LeBonBon · 25/09/2025 22:24

Hope you get hold of him soon OP.

I think the relationship/age gap is irrelevant. I would be worried about his T1D and that he is taking care of himself. Is there anyone else you can contact from his halls?

TFICoffeetime · 26/09/2025 00:18

Pls update us OP
A colleague I used to work with she went to uni with a guy who had diabetes. Noone had seen him. It was reported & when a welfare check done he had passed away in his room.
Found him a week later. He was a surfer & all her friends got tattoos of waves in remembrance. She felt really guilty, became close with his Mum, who also suffered guilt. Awful story and I say it because if you are worried & your gut is saying something is off. You should demand a welfare check. And try see him yourself. If he's just having a great time he's not going to begrudge you checking on him & may see how much you do love him. This is hard for any parent but being worried as you are about his physical and mental health - you need to act asap & establish he is ok. Pls let us know how you get on. I really hope he is ok. Everything else can be sorted out after that.

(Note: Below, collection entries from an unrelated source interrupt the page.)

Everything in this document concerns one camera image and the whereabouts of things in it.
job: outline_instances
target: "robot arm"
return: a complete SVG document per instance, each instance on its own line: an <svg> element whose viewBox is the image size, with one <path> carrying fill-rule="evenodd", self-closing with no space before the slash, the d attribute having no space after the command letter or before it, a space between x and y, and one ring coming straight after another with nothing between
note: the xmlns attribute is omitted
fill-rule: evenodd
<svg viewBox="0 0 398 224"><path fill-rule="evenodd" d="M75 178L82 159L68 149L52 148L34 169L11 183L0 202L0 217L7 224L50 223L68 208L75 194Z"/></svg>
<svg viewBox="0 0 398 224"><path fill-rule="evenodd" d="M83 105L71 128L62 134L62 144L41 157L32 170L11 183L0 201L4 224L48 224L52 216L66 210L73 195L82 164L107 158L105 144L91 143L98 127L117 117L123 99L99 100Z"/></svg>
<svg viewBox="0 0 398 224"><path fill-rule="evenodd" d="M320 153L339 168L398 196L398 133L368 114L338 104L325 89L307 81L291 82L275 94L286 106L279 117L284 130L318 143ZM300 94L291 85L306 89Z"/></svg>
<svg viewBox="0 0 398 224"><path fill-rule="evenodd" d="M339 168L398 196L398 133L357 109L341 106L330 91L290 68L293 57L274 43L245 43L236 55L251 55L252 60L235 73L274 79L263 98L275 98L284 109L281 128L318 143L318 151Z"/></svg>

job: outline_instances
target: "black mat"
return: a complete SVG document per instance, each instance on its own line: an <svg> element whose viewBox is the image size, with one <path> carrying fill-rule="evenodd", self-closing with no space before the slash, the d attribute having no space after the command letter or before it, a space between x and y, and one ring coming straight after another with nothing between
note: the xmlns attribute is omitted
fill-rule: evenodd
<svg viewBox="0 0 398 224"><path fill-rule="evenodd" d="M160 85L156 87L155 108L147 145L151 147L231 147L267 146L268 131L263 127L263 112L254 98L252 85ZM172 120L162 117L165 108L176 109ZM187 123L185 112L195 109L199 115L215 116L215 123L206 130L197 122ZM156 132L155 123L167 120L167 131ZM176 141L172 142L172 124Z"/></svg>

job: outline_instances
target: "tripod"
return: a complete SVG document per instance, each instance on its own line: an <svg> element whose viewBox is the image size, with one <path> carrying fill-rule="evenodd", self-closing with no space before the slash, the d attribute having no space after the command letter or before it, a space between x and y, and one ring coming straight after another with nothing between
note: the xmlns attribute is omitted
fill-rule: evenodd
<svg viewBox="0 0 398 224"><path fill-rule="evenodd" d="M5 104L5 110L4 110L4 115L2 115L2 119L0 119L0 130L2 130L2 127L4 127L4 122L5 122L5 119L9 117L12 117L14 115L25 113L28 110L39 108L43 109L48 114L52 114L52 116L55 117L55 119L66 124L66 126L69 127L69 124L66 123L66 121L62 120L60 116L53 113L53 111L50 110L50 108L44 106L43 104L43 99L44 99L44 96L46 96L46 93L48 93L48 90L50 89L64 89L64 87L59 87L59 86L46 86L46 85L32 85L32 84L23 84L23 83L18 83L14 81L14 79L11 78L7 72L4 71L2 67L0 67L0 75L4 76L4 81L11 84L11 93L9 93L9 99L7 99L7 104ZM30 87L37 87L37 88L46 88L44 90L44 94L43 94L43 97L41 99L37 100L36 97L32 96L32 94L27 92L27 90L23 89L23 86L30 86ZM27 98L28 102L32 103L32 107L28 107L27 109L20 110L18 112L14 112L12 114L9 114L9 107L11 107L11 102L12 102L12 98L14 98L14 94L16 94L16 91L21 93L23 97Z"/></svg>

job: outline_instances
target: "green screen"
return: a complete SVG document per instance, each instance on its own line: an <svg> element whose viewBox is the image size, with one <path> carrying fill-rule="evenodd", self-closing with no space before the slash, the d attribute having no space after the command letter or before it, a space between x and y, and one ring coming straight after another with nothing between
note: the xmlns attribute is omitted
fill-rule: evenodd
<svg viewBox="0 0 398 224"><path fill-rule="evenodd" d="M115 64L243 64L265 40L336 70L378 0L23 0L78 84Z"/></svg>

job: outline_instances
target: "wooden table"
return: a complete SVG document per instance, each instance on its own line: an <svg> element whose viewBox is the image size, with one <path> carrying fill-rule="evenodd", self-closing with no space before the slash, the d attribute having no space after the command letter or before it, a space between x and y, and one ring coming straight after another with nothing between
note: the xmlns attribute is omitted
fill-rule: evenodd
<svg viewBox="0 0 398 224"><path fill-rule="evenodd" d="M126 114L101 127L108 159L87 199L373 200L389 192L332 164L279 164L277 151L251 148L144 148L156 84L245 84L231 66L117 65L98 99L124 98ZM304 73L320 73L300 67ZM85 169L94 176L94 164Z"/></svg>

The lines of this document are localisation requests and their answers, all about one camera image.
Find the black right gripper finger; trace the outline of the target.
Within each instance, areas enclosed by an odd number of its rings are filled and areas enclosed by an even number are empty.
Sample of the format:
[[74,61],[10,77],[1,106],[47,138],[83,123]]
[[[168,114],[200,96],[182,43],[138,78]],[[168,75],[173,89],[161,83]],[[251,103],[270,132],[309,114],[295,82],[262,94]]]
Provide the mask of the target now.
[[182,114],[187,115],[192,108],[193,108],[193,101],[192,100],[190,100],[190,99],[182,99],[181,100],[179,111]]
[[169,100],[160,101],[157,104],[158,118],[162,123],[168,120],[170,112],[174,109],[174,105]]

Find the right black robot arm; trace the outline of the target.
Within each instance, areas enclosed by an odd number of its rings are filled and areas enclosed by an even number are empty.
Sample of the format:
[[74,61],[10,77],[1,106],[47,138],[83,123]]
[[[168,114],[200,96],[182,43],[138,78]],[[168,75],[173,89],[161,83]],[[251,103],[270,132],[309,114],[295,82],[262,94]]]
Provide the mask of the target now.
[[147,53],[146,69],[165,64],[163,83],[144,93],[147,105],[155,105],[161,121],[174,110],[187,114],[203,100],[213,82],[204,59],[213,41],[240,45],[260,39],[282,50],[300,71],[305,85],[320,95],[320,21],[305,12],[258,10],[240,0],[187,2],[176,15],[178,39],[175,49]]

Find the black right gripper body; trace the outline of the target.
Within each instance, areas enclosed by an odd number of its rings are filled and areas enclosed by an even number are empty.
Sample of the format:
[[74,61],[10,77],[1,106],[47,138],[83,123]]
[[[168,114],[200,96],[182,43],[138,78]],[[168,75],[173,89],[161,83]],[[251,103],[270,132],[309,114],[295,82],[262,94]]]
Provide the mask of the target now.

Franjipanl8r · 26/09/2025 03:20

Trust your gut, you’re his mum. If it feels off then it feels off. Gay men can be coercively controlled too, if this was your daughter I think posters would be telling you something different here. The secrecy would be a concern for me, I have gay friends who took a while to come out but they didn’t block their parents in the process.

PloddingAlong21 · 26/09/2025 04:46

Read all your replies OP and I’ve been flipping between thinking you’re over bearing and then completely agreeing that I would be the same in worrying.

I think personally your concern around age gap/life experience/him finishing Uni isn’t really the issue you’re concerned about. If his friend/bf is a gamer I highly doubt he’s some sort mature mastermind manipulating your son….to do what exactly? He’s probably finished Uni and sat at home gaming all day. Worst case your son isn’t actually going to Uni and is just hanging about with him. Perhaps that’s why he’s gone radio silent?

I however don’t think him deleting you is normal and I don’t think a text Saturday and then a second one Wednesday is too much at all! He doesn’t know you’re at a home worrying as you are.

Given his health I would be inclined to ask the Uni to do a welfare check. If he is ok then I would probably then leave it and accept that right now, for whatever reason he doesn’t wish to engage. Is he due to return home for any period soon?

I would be worried by the removal and blocking if this happened to me all because of 2 messages.

MyMiniMetro · 26/09/2025 08:46

Why don’t you trust your son to know what he’s doing? And why would you expect to talk to your kid more than once a week when they are at uni?

Have you ever asked if your son is in a relationship with this 21 year old- in a kindly way of course? Your son might be worried about coming out to you.

mmmarmalade · 26/09/2025 09:01

Have you checked that he actually enrolled onto the university course? Contact the university and see if there is any way they will tell you if he is actually attending lectures, seminars, practicals etc. I mention this as a very good friend of mine was shocked to discover that his son had actually failed exams one year, and had continued to live off what the parents were contributing, while working in a sandwich bar... he had been doing this for nearly 2 years when they found out. Hopefully this isn't the case but if he's not communicating openly with you, and you are supporting him financially, I think you have every right to want to check on his situation... and also to be concerned about his welfare.